**INSTRUCTIONS TO FOLLOW**.
Copy every line from the records below that holds the word "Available".

(Records drawn from a dataset)

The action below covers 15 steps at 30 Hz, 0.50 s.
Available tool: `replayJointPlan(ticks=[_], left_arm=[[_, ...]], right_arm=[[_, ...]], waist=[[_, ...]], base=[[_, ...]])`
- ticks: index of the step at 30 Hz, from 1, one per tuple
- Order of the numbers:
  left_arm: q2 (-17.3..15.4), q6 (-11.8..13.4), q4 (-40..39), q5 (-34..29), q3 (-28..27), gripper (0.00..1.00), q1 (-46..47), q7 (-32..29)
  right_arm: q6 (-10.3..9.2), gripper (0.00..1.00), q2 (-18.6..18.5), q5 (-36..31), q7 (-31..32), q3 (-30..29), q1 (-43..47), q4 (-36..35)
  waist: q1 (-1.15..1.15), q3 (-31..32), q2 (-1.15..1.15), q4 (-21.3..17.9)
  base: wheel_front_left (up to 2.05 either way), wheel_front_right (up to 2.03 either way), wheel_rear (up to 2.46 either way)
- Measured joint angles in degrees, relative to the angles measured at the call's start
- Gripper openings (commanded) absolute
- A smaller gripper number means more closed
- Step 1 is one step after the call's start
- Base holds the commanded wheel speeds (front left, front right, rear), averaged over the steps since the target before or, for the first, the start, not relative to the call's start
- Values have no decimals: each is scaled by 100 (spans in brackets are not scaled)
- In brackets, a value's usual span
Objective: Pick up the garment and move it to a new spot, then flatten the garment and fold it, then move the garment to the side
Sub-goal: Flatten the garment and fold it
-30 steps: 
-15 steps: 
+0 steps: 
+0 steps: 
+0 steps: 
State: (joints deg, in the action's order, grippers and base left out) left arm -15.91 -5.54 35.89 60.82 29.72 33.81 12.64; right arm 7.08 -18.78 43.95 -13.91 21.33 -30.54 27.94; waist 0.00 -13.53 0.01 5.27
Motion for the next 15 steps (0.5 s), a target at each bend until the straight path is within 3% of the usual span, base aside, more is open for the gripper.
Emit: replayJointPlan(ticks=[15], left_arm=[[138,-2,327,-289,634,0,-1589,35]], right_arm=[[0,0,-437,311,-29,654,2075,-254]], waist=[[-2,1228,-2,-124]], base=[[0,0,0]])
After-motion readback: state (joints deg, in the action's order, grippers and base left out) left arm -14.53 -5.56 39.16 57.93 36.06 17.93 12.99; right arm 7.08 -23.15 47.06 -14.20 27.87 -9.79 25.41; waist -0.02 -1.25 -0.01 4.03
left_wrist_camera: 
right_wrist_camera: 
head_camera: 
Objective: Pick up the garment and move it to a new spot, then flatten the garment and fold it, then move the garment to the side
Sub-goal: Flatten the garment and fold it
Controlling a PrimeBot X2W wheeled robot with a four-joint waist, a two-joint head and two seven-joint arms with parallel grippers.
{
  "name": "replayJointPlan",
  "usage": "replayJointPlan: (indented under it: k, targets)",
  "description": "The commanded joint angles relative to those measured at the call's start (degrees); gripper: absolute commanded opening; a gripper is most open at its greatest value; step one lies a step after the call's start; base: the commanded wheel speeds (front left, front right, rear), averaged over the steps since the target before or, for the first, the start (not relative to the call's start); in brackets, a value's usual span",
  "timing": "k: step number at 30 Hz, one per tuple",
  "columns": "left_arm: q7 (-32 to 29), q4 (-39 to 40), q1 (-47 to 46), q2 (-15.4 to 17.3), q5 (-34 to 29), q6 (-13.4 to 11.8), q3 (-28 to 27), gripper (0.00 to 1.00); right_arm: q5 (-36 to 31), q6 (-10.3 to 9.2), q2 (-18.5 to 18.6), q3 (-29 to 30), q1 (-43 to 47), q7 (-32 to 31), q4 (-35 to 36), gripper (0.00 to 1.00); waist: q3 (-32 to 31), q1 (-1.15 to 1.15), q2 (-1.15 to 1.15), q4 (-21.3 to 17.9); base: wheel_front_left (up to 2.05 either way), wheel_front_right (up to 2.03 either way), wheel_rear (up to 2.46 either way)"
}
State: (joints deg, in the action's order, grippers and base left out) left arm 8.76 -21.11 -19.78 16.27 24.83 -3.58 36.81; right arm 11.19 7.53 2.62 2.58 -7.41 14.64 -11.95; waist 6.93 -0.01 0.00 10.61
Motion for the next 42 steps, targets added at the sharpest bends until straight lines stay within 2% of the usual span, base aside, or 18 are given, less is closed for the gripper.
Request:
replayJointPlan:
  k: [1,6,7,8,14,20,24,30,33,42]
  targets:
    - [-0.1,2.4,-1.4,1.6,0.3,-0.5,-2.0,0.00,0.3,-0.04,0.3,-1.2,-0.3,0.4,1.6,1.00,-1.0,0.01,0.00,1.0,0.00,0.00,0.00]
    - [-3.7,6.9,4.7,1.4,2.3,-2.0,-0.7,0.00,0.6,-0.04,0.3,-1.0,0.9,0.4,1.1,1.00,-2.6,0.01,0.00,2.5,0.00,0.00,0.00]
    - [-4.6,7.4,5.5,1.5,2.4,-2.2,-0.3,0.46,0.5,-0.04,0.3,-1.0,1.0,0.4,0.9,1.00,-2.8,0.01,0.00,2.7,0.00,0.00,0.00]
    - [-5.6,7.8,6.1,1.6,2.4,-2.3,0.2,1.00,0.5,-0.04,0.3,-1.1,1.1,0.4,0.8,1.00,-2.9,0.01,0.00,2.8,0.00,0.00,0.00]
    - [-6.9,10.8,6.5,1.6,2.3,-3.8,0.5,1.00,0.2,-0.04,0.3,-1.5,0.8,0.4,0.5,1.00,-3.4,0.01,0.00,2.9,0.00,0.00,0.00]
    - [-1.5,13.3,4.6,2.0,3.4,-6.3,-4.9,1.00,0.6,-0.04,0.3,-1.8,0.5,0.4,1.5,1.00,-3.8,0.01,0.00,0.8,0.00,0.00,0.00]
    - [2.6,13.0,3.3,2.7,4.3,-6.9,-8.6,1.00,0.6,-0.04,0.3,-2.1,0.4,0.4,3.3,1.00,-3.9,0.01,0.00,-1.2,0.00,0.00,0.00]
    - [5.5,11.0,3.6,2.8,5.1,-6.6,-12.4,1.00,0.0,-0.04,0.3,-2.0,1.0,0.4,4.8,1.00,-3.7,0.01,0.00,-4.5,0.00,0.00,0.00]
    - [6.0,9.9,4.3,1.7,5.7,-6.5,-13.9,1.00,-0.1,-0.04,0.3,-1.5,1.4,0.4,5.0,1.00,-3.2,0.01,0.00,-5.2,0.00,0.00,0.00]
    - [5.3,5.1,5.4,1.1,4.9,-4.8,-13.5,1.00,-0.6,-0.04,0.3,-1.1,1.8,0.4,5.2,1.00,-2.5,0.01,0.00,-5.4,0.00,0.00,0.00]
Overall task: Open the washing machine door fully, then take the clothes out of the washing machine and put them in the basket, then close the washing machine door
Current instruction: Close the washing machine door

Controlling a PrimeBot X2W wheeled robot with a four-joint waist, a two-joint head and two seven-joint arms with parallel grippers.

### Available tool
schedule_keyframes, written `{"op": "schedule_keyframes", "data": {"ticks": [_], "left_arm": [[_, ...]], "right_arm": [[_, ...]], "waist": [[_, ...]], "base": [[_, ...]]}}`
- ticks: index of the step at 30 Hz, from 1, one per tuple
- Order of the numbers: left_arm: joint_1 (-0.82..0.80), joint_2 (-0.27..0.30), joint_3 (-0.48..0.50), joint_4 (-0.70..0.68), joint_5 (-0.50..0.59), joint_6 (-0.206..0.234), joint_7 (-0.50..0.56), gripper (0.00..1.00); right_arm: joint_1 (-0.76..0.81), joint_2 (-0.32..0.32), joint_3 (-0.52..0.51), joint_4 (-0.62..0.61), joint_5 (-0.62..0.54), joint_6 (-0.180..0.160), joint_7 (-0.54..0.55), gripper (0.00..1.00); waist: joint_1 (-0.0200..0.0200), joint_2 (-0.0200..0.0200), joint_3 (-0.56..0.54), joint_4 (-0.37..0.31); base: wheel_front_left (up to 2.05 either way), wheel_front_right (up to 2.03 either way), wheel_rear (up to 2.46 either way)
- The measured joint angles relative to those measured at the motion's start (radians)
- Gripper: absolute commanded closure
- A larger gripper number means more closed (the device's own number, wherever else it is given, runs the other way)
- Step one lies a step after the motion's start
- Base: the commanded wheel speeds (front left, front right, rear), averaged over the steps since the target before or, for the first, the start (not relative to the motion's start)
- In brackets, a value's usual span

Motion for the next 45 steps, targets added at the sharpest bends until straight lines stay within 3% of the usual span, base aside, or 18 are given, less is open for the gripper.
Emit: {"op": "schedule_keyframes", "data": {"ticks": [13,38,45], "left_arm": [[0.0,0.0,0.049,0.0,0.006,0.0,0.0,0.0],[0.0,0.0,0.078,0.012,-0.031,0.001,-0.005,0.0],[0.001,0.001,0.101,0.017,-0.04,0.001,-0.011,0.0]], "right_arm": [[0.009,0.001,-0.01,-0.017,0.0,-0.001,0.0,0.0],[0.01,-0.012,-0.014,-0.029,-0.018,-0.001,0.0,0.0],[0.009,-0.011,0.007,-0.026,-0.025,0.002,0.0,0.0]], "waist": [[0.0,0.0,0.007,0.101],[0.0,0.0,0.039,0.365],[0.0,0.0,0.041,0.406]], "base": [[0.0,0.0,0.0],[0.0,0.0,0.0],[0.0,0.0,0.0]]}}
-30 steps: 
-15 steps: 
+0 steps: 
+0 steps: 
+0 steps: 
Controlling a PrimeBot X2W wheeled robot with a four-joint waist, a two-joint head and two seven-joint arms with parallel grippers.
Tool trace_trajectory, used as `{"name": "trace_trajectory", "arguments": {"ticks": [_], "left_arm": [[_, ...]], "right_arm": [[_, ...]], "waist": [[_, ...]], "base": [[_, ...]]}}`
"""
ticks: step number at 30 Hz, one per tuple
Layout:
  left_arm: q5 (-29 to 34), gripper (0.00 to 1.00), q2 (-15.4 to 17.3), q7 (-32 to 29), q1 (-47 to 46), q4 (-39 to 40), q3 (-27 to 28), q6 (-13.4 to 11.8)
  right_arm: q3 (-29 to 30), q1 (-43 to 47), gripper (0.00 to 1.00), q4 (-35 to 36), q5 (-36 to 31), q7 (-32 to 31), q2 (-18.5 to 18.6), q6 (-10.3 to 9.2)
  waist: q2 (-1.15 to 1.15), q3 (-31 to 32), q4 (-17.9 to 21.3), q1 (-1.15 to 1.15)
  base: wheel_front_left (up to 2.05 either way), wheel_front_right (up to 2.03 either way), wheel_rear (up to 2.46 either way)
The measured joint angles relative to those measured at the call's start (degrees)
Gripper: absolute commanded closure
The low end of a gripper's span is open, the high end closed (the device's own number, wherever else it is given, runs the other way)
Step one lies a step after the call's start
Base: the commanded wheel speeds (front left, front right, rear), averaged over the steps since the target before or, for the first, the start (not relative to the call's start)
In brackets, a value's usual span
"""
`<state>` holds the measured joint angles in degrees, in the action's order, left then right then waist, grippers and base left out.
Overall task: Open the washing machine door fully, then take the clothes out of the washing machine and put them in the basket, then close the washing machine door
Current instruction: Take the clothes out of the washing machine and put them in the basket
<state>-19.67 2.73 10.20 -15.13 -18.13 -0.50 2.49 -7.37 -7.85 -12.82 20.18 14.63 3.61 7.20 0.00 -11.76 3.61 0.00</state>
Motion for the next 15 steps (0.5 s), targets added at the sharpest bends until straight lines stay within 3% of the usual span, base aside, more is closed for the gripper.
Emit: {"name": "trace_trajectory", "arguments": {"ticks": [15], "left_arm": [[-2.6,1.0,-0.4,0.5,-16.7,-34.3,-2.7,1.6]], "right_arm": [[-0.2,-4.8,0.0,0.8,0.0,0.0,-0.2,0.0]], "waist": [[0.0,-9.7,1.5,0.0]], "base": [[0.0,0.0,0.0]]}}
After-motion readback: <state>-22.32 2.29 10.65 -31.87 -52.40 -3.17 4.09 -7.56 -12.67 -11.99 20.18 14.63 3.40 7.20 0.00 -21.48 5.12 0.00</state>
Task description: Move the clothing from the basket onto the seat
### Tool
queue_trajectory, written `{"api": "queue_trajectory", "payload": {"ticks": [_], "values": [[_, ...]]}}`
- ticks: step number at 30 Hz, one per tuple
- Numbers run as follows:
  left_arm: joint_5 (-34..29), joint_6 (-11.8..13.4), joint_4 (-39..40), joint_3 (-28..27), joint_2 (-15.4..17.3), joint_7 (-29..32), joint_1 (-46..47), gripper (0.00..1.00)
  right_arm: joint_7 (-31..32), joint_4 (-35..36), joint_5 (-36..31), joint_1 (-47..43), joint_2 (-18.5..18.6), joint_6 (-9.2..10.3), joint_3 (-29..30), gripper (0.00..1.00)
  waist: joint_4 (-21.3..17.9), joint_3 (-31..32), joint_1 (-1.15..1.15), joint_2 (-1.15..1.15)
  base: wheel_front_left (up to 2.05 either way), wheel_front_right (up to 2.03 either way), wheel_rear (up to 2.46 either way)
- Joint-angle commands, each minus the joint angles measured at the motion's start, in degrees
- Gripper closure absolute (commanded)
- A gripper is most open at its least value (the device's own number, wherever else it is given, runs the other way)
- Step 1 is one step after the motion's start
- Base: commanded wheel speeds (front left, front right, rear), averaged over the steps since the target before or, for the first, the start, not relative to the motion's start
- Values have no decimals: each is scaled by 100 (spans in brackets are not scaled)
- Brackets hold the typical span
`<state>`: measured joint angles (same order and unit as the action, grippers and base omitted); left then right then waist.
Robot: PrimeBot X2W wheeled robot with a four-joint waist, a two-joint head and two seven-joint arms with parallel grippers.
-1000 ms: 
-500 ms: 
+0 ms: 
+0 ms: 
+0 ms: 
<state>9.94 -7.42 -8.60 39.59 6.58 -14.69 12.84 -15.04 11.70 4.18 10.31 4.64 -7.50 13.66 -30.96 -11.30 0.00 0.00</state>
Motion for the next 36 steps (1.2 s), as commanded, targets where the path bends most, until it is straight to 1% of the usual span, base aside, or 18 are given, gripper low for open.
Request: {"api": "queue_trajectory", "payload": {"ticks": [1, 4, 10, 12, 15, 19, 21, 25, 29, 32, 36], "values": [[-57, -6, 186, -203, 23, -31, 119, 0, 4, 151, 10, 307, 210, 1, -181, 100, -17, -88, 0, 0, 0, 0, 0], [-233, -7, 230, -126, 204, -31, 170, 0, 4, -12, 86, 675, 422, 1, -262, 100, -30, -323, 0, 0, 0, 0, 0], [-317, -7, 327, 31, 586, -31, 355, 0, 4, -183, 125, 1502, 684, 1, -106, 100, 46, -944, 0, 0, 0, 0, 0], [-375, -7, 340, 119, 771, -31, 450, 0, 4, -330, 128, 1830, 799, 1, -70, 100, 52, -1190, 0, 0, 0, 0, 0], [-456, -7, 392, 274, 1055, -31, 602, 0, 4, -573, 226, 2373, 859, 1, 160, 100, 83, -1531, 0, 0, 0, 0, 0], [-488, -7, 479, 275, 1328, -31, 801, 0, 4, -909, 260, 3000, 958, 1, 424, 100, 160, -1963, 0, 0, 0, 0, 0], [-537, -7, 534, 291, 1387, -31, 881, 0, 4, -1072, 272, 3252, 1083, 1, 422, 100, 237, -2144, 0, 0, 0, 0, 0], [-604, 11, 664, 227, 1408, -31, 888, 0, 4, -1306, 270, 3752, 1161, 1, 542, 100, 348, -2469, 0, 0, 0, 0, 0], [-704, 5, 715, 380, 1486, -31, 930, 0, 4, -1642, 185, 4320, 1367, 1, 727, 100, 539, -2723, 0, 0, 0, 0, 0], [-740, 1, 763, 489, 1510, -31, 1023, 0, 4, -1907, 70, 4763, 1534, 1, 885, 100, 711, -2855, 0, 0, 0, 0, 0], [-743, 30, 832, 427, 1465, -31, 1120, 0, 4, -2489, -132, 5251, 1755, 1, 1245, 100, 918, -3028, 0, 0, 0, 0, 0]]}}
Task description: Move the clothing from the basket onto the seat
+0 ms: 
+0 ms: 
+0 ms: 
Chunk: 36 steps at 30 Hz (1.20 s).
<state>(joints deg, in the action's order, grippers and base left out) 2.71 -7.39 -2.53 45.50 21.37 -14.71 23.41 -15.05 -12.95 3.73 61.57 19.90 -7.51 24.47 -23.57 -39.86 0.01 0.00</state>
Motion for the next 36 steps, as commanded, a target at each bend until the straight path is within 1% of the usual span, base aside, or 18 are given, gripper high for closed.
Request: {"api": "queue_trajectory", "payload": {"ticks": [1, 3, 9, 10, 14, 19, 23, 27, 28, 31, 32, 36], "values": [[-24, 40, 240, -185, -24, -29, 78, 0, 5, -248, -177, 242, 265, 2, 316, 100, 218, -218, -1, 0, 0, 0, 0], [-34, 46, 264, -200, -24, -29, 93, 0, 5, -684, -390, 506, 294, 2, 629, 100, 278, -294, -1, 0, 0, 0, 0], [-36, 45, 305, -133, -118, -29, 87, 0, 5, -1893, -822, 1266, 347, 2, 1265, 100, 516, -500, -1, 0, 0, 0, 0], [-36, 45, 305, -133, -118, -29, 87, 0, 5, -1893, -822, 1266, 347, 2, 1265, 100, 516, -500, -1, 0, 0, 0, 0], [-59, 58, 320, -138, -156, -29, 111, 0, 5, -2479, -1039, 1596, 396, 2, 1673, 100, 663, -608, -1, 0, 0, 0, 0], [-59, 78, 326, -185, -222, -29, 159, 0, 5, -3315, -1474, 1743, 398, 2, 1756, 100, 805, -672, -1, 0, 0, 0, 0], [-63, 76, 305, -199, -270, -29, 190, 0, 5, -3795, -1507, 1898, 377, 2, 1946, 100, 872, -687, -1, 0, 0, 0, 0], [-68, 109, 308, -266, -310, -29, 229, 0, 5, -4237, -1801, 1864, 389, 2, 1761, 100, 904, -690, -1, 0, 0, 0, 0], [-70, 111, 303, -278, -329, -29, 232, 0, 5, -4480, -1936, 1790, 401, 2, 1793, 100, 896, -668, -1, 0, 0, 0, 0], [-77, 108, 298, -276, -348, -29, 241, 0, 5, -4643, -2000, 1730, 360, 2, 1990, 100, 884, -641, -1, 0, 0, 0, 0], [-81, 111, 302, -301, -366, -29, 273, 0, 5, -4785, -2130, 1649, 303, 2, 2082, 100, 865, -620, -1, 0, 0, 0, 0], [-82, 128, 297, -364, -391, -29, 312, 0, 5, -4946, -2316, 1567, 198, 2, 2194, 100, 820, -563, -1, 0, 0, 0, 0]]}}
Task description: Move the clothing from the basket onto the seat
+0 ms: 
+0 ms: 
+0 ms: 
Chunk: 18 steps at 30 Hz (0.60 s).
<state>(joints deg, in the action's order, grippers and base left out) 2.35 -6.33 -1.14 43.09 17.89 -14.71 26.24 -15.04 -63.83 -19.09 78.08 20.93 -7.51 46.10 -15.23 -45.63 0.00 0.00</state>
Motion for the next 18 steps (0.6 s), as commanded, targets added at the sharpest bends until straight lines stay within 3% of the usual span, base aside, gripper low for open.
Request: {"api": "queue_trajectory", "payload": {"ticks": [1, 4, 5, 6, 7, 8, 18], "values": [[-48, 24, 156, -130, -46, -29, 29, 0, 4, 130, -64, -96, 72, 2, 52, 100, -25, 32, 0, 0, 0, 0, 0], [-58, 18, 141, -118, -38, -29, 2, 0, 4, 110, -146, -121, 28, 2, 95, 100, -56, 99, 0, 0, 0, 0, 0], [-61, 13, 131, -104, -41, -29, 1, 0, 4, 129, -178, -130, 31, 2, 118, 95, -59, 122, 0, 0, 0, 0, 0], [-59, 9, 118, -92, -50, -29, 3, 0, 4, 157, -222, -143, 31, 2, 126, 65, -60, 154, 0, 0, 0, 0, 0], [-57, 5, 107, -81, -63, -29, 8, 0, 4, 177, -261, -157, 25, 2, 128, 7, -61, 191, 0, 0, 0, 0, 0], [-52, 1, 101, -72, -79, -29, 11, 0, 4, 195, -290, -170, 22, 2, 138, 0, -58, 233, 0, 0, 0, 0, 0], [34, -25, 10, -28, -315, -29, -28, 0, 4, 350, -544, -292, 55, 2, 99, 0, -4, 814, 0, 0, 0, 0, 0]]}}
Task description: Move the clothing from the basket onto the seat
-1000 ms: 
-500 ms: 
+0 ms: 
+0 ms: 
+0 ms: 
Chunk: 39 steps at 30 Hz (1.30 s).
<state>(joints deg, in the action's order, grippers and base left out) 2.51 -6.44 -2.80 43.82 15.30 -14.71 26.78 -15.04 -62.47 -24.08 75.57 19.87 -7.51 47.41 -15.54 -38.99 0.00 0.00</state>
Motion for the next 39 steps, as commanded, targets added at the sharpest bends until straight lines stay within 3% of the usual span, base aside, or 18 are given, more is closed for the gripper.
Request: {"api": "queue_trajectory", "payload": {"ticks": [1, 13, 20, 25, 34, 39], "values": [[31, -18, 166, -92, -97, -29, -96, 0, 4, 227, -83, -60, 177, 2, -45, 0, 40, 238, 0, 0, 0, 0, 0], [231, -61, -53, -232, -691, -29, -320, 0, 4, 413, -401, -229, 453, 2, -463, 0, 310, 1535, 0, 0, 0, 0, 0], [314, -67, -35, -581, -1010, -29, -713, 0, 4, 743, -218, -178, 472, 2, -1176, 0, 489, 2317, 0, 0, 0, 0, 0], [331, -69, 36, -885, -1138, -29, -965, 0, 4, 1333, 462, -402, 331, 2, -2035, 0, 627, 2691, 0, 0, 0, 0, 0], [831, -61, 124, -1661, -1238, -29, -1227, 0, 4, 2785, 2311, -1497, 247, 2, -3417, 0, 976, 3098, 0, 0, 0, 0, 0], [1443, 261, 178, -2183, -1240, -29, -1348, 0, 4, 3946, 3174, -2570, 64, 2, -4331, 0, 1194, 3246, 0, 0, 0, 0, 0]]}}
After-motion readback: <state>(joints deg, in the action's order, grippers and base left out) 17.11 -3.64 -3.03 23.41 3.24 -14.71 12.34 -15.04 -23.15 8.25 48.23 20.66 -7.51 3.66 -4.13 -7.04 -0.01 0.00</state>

**OUTPUT OF THE TASK**.
Available tool: `replayJointPlan(ticks=[_], left_arm=[[_, ...]], right_arm=[[_, ...]], waist=[[_, ...]], base=[[_, ...]])`
### Available tool

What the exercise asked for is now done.